**Problem to work on**
Reproduce the data that follows character for character, but omit its pictures.

**Material provided**

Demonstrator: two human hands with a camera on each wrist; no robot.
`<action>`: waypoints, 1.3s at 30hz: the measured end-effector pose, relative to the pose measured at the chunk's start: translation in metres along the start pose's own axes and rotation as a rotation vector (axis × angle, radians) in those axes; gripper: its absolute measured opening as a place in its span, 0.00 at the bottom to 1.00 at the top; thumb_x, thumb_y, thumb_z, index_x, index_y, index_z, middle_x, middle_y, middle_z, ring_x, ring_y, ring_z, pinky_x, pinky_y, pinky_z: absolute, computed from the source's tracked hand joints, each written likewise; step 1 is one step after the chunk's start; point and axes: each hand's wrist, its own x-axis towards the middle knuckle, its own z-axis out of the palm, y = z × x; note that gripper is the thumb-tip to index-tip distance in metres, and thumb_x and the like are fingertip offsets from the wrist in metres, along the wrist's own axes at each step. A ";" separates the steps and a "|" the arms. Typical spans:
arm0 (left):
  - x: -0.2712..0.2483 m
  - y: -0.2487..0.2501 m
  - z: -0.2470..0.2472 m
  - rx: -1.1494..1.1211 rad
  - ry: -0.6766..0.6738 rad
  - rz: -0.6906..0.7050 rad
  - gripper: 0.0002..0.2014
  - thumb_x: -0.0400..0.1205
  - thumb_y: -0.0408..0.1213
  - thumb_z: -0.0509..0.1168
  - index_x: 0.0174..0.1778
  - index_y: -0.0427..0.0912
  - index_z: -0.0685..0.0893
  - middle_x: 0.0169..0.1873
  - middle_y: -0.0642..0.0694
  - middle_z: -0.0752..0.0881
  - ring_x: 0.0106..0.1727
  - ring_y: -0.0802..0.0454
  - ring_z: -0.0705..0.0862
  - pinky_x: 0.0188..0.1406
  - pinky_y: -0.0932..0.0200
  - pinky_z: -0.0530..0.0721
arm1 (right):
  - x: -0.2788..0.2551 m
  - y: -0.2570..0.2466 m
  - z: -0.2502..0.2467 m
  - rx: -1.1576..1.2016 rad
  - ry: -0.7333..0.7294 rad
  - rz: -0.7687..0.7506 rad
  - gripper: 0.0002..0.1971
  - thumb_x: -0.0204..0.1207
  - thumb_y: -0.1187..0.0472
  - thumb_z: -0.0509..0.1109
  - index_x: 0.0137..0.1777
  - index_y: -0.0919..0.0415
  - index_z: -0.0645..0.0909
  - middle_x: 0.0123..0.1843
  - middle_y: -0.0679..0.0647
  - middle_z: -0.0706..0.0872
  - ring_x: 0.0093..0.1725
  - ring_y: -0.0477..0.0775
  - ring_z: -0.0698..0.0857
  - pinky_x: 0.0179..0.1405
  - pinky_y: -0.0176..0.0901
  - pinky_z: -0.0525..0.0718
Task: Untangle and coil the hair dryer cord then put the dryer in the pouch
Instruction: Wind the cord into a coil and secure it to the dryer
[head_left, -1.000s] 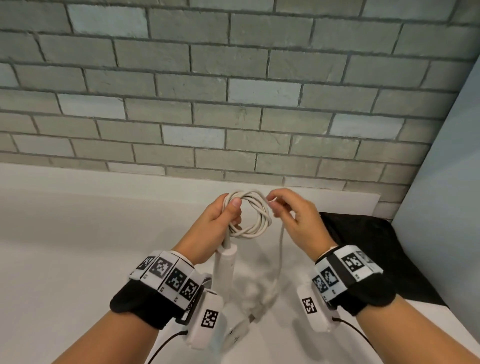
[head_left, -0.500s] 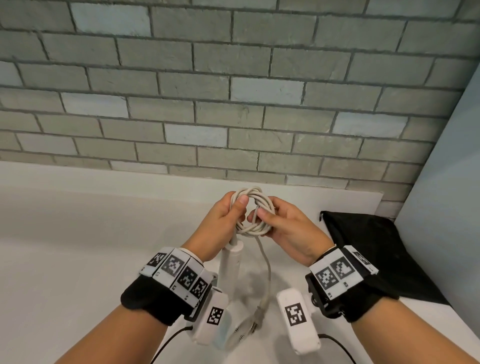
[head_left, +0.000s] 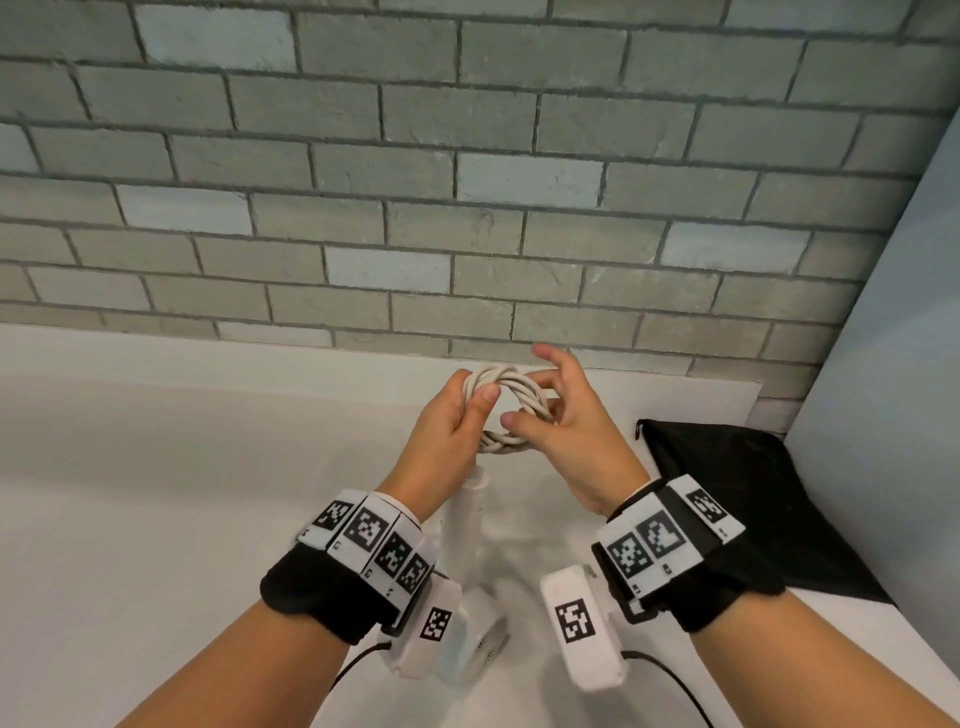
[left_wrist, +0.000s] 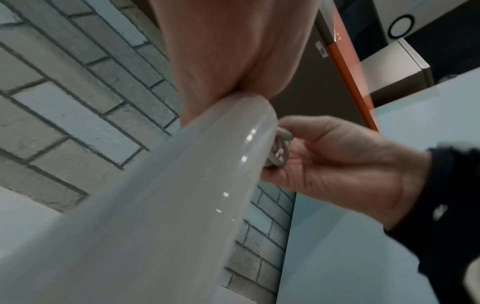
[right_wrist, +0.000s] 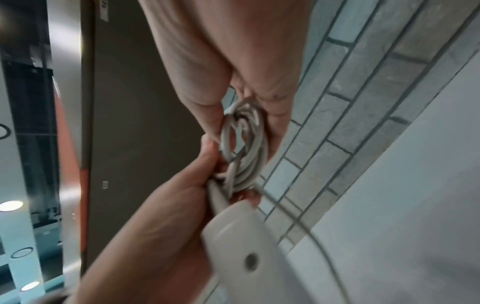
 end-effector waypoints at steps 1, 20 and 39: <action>-0.001 0.000 0.001 0.019 0.006 0.007 0.08 0.84 0.42 0.55 0.46 0.44 0.77 0.36 0.53 0.81 0.35 0.67 0.77 0.37 0.72 0.75 | 0.000 0.000 0.000 -0.063 0.012 -0.005 0.31 0.68 0.71 0.70 0.69 0.50 0.67 0.56 0.56 0.78 0.49 0.54 0.82 0.48 0.44 0.85; 0.007 -0.007 0.000 0.161 0.186 -0.006 0.10 0.84 0.42 0.54 0.47 0.39 0.74 0.34 0.48 0.78 0.37 0.54 0.77 0.33 0.69 0.73 | -0.013 -0.009 -0.006 0.770 0.066 0.218 0.07 0.79 0.72 0.56 0.45 0.58 0.68 0.22 0.53 0.78 0.28 0.51 0.80 0.37 0.47 0.89; 0.011 0.006 -0.002 -0.033 0.149 -0.205 0.10 0.84 0.44 0.54 0.38 0.48 0.71 0.37 0.43 0.79 0.37 0.46 0.80 0.35 0.56 0.83 | -0.018 -0.013 -0.041 0.293 0.102 0.134 0.09 0.81 0.66 0.57 0.46 0.66 0.79 0.21 0.48 0.67 0.17 0.42 0.64 0.18 0.33 0.73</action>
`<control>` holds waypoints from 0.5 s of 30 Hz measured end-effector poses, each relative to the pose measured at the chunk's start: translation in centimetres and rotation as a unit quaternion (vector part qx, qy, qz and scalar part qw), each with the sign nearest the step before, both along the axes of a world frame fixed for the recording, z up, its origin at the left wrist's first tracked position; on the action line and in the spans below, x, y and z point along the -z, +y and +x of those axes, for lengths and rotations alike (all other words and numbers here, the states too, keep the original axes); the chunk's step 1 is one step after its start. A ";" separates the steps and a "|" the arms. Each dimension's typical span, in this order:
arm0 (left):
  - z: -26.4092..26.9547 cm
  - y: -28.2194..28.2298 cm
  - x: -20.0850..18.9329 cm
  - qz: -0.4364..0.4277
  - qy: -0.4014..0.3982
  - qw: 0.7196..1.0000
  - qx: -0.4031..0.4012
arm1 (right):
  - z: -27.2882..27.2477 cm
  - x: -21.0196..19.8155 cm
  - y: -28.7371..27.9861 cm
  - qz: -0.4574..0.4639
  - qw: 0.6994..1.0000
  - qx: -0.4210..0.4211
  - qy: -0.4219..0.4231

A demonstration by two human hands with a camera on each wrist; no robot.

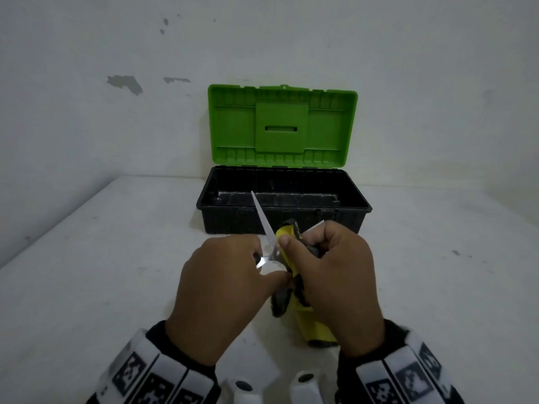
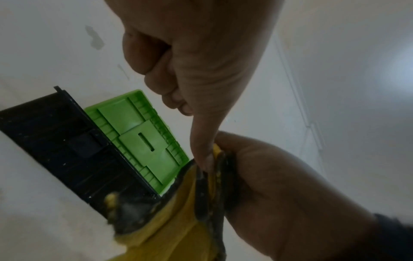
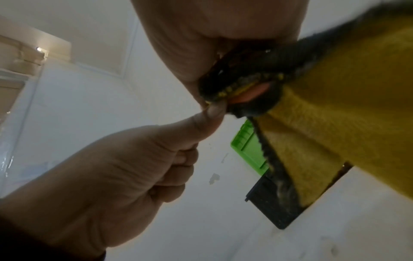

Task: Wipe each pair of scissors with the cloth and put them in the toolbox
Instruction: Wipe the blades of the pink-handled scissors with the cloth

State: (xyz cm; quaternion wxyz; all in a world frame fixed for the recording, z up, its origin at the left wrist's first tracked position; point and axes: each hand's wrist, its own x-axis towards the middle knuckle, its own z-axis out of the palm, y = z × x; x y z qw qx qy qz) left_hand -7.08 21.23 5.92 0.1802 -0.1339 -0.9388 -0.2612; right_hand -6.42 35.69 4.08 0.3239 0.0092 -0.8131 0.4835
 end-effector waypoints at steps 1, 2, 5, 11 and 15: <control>-0.1 0.0 0.1 -0.001 -0.001 1.000 -0.004 | -0.1 -0.1 -0.1 -0.001 1.000 0.004 0.000; -0.3 0.0 0.2 0.009 -0.002 1.000 -0.007 | -0.2 -0.1 -0.3 -0.001 1.000 0.004 -0.002; -0.5 -0.4 0.1 0.041 -0.021 0.999 -0.012 | 0.3 0.2 -0.6 0.010 1.000 -0.014 -0.005; -0.5 -0.3 0.9 0.036 -0.011 0.999 0.008 | 0.0 0.3 0.0 0.005 1.000 0.000 -0.006; -0.8 -1.0 0.8 0.063 -0.005 0.998 0.028 | -0.2 0.3 0.1 -0.002 1.000 0.013 0.006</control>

**Result below**
Demonstrator: two human hands with a camera on each wrist; no robot.
`<action>`: waypoints, 1.3s at 30hz: the measured end-effector pose, relative to the pose measured at the chunk's start: translation in metres along the start pose's own axes and rotation as a rotation vector (axis × angle, radians) in those axes; gripper: its absolute measured opening as a place in its span, 0.00 at the bottom to 1.00 at the top; thumb_x, thumb_y, thumb_z, index_x, index_y, index_z, middle_x, middle_y, middle_z, ring_x, ring_y, ring_z, pinky_x, pinky_y, pinky_z: absolute, computed from the source's tracked hand joints, each written likewise; step 1 is one step after the chunk's start; point and axes: each hand's wrist, its own x-axis towards the middle knuckle, its own z-axis out of the palm, y = z × x; note that gripper is the thumb-tip to index-tip distance in metres, and thumb_x and the like are fingertip offsets from the wrist in metres, along the wrist's own axes at each step. A ";" separates the steps and a "|" the arms. Typical spans:
arm0 (left):
  - x: -0.2712..0.2483 m
  - y: -0.2487..0.2501 m
  - z: -0.2470..0.2472 m
  - rx: -1.1494..1.1211 rad
  - ry: -0.6766..0.6738 rad
  - rz: -0.6906..0.7050 rad
  - gripper: 0.0002..0.2014
  - thumb_x: -0.0400..0.1205
  - thumb_y: -0.0408..0.1213
  - thumb_z: -0.0509..0.1168
  - index_x: 0.0174..0.1778
  - index_y: -0.0427..0.0912
  - index_z: -0.0685..0.0893
  - middle_x: 0.0169..0.1873
  - middle_y: -0.0642..0.0694
  - middle_z: -0.0752..0.0881
  - ring_x: 0.0106..0.1727
  - ring_y: -0.0802..0.0454
  - ring_z: -0.0705..0.0862
  - pinky_x: 0.0188..0.1406
  - pinky_y: -0.0932..0.0200
  - pinky_z: -0.0530..0.0721
arm1 (right):
  - x: -0.2788..0.2551 m
  - y: -0.2570..0.2466 m
  - z: -0.2502..0.2467 m
  - rx: -1.1576..1.2016 rad
  - ry: -0.7333..0.7294 rad
  - rz: -0.7687..0.7506 rad
  - gripper: 0.0002..0.1971
  - thumb_x: -0.0204..0.1207
  - thumb_y: -0.1187..0.0472
  - thumb_z: -0.0509..0.1109
  - index_x: 0.0137..0.1777
  - index_y: -0.0919..0.0415
  - index_z: -0.0645..0.0909
  - middle_x: 0.0123..0.1843
  - middle_y: -0.0679..0.0647
  - middle_z: -0.0706..0.0872
  - ring_x: 0.0093..0.1725
  - ring_y: -0.0477..0.0775
  - ring_z: -0.0698..0.0857
  - pinky_x: 0.0179..0.1405
  - pinky_y: -0.0176..0.0901
  - pinky_z: -0.0525..0.0718
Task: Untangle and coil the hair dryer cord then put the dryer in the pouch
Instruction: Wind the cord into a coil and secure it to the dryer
[head_left, -1.000s] 
[head_left, -0.500s] 
[head_left, +0.000s] 
[left_wrist, +0.000s] 
[right_wrist, +0.000s] 
 end-effector waypoints at steps 1, 20 and 39: <action>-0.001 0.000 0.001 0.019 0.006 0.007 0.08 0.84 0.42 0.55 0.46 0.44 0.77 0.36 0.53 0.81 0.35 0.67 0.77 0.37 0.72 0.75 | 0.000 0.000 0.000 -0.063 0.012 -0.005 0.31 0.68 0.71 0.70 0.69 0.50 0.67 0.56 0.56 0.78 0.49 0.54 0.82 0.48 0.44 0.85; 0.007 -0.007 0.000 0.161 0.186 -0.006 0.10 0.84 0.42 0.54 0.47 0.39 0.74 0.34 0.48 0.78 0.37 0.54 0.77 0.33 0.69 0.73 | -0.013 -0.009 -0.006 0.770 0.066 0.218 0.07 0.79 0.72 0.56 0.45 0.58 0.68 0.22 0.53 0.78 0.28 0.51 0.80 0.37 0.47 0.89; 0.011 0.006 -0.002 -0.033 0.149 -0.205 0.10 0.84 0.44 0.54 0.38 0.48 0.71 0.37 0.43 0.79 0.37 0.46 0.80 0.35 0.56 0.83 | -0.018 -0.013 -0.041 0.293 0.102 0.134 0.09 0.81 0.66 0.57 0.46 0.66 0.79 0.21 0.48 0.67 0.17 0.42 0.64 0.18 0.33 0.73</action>
`<control>` holds waypoints from 0.5 s of 30 Hz measured end-effector poses, each relative to the pose measured at the chunk's start: translation in centimetres and rotation as a unit quaternion (vector part qx, qy, qz and scalar part qw), each with the sign nearest the step before, both along the axes of a world frame fixed for the recording, z up, its origin at the left wrist's first tracked position; on the action line and in the spans below, x, y and z point along the -z, +y and +x of those axes, for lengths and rotations alike (all other words and numbers here, the states too, keep the original axes); the chunk's step 1 is one step after its start. A ";" separates the steps and a "|" the arms. Each dimension's typical span, in this order:
arm0 (left):
  - z: -26.4092..26.9547 cm
  - y: -28.2194..28.2298 cm
  - x: -20.0850..18.9329 cm
  - qz: -0.4364..0.4277
  - qy: -0.4014..0.3982
  - qw: 0.7196..1.0000
  - qx: -0.4031..0.4012
arm1 (right):
  - z: -27.2882..27.2477 cm
  - x: -21.0196..19.8155 cm
  - y: -28.7371..27.9861 cm
  - qz: -0.4574..0.4639
  - qw: 0.6994..1.0000
  - qx: -0.4210..0.4211
  - qy: -0.4219..0.4231

A demonstration by two human hands with a camera on each wrist; no robot.


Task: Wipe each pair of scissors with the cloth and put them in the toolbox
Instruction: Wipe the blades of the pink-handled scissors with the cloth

State: (xyz cm; quaternion wxyz; all in a world frame fixed for the recording, z up, its origin at the left wrist's first tracked position; point and axes: each hand's wrist, its own x-axis towards the middle knuckle, its own z-axis out of the palm, y = z × x; x y z qw qx qy qz) left_hand -7.08 21.23 5.92 0.1802 -0.1339 -0.9388 -0.2612; right_hand -6.42 35.69 4.08 0.3239 0.0092 -0.8131 0.4835
 end-effector waypoints at steps 1, 2, 5, 11 and 15: <control>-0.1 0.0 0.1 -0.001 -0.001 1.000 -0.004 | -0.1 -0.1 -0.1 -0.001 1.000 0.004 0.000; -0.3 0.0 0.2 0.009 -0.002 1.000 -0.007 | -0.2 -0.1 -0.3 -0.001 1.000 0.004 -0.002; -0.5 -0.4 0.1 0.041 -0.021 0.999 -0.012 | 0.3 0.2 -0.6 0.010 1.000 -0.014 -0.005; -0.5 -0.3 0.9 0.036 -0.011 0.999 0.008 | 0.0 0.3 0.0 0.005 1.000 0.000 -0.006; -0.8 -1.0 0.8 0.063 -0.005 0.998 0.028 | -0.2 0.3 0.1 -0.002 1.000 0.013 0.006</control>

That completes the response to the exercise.